心配事

11月20日(木)

木曜日の上級選択授業・身近な科学は、毎回授業の最後にその日の授業内容に関するクイズを出します。それにどんな答えを書くかで、その学生がどれくらい真面目に話を聞いていたか見当がつきます。スマホでこっそり調べればわかってしまう問題のときもありますが、大体はスマホで調べた結果をそのまま書くと“こいつ、やったな”と気が付いてしまうものです。

チャイムが鳴って、みんなクイズの答えを出して教室を出て行きましたが、Lさんが黙々と答えを書いていました。Lさんは毎回話をしっかり聞き、クイズにもきちんと答えてくれます。自分のとったメモを見返しながら真摯に答えようとしますから、みんなよりいくらか遅くなることもあります。

せかすことなく教卓周りの片づけをしていると、3分遅れぐらいで出しました。“さようなら”と言って帰っていくのかと思いきや、「先生、日本で一番地震が少ないところはどこですか」と質問。先々週の身近な科学で取り上げた地震についての質問でした。

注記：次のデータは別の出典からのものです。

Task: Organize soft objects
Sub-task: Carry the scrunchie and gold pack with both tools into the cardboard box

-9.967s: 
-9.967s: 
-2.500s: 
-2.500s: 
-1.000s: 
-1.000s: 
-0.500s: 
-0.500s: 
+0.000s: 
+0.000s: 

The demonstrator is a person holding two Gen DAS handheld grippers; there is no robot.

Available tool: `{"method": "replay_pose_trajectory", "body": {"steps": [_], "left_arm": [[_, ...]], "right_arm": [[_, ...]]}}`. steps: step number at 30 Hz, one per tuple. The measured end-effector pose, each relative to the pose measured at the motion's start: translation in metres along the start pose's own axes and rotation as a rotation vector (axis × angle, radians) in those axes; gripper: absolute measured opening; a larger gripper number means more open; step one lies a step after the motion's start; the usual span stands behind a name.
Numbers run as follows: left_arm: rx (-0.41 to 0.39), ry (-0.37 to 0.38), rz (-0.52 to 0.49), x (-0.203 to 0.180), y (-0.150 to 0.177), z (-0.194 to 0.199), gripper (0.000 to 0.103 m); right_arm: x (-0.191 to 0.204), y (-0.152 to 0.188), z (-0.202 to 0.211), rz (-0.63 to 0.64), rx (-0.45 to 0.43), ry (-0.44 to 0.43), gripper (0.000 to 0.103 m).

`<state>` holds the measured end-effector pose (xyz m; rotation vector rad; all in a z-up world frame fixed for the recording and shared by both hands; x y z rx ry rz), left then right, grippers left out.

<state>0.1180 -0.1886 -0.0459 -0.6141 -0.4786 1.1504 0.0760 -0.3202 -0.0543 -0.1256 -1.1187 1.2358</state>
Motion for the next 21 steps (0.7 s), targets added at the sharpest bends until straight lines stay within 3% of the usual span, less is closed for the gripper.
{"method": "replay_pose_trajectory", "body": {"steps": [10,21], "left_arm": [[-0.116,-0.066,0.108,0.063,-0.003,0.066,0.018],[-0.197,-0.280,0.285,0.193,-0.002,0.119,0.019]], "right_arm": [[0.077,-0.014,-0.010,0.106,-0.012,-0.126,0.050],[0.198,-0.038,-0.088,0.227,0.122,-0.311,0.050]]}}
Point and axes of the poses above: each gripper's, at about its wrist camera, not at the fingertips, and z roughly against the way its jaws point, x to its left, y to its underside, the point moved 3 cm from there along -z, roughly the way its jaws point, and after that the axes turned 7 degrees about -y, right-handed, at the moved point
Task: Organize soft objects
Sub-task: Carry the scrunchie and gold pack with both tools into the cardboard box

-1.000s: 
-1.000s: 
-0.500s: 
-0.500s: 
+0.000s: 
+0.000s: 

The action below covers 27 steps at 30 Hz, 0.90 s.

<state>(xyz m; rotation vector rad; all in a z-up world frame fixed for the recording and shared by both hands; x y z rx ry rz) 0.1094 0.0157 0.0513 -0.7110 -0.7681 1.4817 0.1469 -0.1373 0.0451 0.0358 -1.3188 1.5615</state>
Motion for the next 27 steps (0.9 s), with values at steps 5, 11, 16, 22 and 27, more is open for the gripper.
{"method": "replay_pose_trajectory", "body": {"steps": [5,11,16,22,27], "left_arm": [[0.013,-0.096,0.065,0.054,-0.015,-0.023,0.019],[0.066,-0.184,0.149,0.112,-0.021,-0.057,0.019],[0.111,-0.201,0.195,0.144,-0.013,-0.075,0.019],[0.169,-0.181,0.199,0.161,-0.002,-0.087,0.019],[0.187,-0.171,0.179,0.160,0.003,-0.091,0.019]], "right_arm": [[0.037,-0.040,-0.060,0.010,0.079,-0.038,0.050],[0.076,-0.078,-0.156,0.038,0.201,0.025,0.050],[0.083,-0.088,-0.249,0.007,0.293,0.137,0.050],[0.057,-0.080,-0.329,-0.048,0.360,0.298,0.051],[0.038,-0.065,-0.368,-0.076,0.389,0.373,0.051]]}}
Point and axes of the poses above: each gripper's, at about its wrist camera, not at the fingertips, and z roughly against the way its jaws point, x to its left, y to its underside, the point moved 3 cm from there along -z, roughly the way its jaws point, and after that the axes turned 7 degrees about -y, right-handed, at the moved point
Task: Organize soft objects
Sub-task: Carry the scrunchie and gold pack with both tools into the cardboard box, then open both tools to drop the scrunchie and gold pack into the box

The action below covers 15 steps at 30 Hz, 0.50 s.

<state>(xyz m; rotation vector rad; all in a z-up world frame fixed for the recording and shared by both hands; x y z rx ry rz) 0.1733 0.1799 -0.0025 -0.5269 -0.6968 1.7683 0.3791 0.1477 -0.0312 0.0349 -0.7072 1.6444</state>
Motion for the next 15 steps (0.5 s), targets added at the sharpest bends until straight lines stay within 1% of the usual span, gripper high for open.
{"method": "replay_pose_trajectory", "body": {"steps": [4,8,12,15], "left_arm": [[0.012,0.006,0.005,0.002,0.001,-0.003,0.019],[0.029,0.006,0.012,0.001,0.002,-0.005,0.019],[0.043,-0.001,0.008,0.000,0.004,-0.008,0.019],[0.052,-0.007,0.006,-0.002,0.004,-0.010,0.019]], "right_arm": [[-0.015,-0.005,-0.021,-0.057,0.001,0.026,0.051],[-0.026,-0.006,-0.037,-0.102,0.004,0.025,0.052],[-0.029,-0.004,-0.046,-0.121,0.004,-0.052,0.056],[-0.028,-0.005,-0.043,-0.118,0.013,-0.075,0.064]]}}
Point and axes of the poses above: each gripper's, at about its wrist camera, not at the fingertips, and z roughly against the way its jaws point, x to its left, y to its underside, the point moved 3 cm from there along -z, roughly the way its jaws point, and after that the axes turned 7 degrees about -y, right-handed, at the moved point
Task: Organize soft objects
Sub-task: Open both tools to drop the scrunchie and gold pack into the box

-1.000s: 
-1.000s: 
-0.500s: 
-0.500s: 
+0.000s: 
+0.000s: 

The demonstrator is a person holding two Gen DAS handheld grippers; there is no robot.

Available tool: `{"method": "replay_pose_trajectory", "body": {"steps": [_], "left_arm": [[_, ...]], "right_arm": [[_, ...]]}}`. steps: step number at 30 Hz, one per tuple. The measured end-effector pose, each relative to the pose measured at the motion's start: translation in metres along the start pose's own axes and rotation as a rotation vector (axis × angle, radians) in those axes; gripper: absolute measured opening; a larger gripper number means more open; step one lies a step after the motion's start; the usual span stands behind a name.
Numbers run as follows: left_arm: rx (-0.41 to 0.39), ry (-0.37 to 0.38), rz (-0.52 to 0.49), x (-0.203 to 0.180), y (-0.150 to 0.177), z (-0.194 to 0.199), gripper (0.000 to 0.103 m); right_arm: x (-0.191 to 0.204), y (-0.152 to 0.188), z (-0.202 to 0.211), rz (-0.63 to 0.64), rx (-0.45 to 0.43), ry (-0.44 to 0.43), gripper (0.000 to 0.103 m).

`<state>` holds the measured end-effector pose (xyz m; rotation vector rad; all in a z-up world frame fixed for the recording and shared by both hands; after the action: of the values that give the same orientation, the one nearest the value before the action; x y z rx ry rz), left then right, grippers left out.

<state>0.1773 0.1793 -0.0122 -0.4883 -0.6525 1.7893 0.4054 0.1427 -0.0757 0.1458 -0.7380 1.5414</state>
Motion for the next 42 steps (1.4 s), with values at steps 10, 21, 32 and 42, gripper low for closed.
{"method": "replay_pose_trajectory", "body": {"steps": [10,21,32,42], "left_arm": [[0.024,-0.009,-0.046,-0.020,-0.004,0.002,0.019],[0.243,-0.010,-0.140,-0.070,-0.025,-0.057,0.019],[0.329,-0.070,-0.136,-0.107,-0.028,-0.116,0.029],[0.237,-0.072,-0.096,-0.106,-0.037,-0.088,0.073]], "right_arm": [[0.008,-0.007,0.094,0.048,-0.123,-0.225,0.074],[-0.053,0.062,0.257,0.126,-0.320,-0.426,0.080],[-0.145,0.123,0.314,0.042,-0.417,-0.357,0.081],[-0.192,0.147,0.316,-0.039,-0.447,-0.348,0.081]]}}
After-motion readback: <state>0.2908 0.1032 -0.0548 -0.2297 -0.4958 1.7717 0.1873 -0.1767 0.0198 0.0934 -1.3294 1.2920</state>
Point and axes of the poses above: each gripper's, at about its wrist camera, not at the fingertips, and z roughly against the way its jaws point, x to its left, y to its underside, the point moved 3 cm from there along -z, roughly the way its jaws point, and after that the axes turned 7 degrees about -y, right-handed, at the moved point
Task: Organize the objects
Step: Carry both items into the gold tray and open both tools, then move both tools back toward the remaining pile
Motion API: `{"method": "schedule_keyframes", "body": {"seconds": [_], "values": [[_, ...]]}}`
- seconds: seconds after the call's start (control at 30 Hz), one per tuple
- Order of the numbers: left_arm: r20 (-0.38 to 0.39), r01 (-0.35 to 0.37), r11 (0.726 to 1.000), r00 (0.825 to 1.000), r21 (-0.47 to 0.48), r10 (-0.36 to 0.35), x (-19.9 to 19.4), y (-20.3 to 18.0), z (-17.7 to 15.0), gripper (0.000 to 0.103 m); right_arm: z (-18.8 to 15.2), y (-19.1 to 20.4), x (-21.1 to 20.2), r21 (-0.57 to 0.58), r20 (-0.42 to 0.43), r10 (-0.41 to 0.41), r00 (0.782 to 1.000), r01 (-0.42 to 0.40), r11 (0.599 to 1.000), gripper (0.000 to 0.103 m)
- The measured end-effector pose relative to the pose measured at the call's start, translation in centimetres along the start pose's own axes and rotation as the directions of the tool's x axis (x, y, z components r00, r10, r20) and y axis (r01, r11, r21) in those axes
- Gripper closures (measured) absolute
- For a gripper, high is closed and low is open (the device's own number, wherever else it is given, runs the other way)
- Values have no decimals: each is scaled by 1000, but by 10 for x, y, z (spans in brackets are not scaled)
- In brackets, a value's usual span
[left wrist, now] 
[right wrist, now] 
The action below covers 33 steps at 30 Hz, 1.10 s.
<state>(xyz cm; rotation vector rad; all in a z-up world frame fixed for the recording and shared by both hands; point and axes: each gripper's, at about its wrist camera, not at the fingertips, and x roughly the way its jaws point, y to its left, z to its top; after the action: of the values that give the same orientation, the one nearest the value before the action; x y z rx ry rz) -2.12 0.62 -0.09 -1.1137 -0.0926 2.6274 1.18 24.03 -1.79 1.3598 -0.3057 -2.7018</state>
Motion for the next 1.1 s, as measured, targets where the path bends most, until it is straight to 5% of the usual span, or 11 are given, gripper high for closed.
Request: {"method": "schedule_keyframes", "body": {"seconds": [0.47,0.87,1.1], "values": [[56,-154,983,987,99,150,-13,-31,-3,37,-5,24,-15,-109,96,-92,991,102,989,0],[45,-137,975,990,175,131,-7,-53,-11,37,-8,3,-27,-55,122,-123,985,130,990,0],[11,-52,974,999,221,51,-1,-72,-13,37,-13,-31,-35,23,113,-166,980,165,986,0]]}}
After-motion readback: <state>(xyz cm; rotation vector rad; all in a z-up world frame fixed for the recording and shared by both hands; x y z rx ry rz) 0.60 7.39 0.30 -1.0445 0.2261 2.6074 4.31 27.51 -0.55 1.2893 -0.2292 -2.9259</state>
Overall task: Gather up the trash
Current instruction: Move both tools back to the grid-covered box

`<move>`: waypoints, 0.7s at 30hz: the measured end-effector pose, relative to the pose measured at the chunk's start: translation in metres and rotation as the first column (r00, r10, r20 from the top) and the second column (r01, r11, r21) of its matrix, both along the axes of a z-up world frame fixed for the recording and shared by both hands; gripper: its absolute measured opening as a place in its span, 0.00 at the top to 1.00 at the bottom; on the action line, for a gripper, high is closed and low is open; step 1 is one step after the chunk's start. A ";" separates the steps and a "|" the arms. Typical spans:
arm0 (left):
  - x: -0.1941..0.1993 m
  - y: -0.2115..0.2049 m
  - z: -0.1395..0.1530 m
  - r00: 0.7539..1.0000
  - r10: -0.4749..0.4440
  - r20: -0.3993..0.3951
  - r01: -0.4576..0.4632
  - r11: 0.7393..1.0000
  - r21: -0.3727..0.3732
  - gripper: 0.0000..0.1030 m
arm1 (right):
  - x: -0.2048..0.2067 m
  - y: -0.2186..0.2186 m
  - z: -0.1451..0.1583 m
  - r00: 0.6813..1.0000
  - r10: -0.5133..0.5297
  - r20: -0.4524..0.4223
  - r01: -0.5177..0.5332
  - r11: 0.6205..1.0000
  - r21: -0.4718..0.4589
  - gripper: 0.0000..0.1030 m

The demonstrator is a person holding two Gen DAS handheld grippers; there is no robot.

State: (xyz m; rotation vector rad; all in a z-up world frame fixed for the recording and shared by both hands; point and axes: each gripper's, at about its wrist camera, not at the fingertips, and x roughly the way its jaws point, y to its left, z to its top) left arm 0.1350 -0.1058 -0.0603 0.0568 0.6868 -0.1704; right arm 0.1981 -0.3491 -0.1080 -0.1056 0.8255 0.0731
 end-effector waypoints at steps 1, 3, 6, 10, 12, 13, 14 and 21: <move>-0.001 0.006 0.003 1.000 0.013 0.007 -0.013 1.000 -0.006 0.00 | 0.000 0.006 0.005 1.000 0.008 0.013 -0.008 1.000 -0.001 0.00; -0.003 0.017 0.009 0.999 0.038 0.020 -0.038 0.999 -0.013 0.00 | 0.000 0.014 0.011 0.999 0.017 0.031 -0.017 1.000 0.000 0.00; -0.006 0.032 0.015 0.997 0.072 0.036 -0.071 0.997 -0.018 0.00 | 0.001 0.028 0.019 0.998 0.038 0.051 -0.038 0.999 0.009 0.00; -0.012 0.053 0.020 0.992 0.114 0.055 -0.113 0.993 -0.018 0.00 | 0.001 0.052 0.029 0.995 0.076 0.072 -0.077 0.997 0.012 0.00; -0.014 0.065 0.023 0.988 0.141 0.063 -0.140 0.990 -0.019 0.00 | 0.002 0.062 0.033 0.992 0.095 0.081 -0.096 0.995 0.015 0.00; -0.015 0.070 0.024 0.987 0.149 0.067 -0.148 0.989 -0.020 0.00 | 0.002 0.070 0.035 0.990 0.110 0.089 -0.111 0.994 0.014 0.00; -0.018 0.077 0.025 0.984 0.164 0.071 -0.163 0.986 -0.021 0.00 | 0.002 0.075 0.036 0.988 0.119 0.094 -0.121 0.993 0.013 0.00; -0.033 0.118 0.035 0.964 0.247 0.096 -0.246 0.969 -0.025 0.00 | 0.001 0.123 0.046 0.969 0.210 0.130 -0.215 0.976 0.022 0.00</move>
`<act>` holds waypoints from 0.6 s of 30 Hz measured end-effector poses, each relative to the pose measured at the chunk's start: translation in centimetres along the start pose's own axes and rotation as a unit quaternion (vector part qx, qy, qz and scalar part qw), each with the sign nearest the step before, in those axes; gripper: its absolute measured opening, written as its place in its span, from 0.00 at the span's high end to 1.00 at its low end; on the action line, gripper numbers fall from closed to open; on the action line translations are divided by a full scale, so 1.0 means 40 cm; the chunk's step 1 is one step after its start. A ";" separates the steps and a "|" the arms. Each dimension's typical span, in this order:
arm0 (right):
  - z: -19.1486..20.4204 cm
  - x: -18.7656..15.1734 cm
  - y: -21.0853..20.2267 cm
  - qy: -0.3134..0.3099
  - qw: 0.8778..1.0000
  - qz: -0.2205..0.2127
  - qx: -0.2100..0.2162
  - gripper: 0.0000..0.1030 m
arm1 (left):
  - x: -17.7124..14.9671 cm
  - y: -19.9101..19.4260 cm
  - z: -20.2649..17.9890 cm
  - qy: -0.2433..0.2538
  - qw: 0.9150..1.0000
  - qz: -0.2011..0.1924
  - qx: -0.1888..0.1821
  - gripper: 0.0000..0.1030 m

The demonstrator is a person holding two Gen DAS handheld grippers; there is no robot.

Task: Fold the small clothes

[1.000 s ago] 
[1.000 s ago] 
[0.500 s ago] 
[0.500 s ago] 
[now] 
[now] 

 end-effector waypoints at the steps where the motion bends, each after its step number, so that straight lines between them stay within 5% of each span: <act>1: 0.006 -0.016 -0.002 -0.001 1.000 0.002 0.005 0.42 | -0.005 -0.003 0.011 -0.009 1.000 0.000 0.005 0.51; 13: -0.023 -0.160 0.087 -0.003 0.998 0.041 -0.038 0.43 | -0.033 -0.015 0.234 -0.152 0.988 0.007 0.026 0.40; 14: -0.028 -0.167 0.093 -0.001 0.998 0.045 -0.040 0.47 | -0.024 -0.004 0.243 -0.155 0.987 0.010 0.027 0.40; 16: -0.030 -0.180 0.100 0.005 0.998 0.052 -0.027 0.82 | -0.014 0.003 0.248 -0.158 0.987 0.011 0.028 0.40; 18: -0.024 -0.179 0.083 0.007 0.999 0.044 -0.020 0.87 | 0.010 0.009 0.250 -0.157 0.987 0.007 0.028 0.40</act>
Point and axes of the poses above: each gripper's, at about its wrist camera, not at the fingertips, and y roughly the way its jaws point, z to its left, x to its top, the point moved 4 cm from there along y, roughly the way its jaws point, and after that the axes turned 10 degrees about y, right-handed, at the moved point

「難しい質問だなあ…。山口には大きな電波望遠鏡のアンテナがあるんだ。地震が起きるとアンテナの位置が微妙に狂って正確な観測ができなくなるから、地震が少ないところを選んだって聞いたことがあるけど」「本当ですか? 山口ですね」「いや、地震保険の値段を調べてみたら。地震が起きる確率が低いところは安いはずだから」「地震保険ですか。調べてみます」…

Lさんはいずれ日本に住みたいのですが、地震のない国出身ですから、地震は怖いです。先々週の私の話を聞いて、夢が潰えそうになっています。日本はどこで大地震が発生してもおかしくないと言っちゃいましたから。

その後、話が弾んで、フォッサマグナや活断層と原発についてまで、30分ぐらい話し込んでしまいました。どれもLさんにとってはネガティブな話ばかりでしたが…。

先々週のクイズにはグーグル先生かチャット君にお伺いを立てたと思われる答えも散見されましたが、授業をきっかけに関心を深めた学生もいるとわかると、やっぱりうれしいものです。